Start of Given entries

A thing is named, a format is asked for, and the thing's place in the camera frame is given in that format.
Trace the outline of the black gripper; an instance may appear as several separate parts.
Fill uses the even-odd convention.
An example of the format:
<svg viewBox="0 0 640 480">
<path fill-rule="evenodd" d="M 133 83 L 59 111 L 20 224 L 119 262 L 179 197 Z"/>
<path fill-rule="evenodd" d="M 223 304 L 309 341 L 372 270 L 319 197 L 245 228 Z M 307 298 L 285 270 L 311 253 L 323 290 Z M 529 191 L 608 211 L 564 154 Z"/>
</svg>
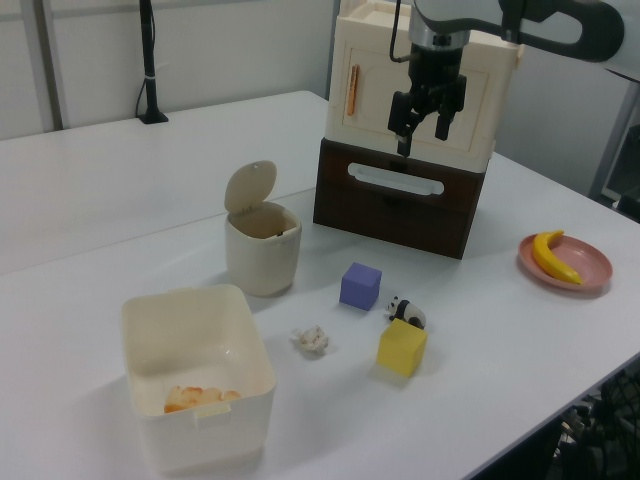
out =
<svg viewBox="0 0 640 480">
<path fill-rule="evenodd" d="M 410 93 L 393 94 L 388 129 L 395 134 L 397 153 L 408 157 L 420 117 L 438 112 L 435 137 L 447 140 L 455 115 L 464 109 L 467 78 L 460 74 L 462 48 L 411 48 Z"/>
</svg>

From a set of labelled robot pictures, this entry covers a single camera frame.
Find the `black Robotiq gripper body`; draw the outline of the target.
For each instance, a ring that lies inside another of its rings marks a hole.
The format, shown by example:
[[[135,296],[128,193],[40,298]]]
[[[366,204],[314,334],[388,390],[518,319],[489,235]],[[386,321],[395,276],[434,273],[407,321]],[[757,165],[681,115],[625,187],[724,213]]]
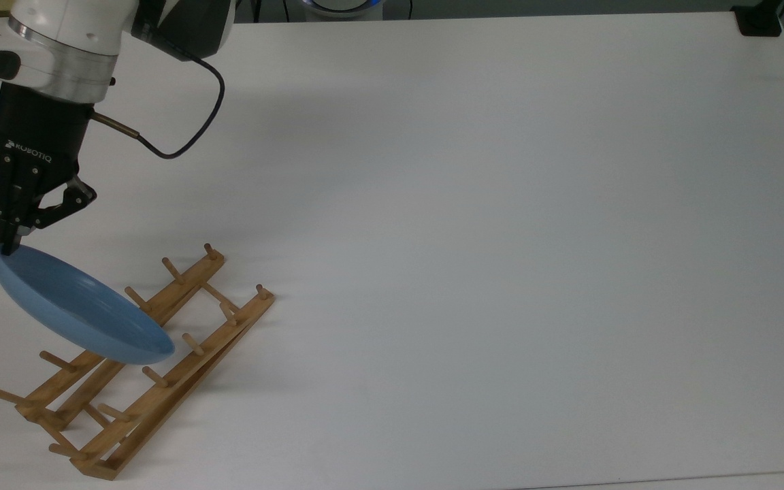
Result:
[[[78,153],[91,107],[48,97],[31,88],[0,86],[0,176],[10,168],[12,210],[21,191],[44,193],[42,207],[62,202],[65,183],[78,177]]]

End of Given entries

** Exercise requirements **
Go to the line that contains "The format, shown" and copy it and every line after it through the end of the entries, exactly, without the pictures.

** Solution **
The format, shown by example:
[[[135,296],[128,193],[40,298]]]
[[[366,204],[314,334],[388,390],[518,319],[489,235]],[[386,321],[395,276],[434,273],[407,321]],[[757,165],[681,115],[625,187],[724,213]]]
Result:
[[[78,153],[91,107],[48,97],[31,88],[0,86],[0,176],[10,168],[12,210],[21,191],[44,193],[42,207],[62,202],[65,183],[78,177]]]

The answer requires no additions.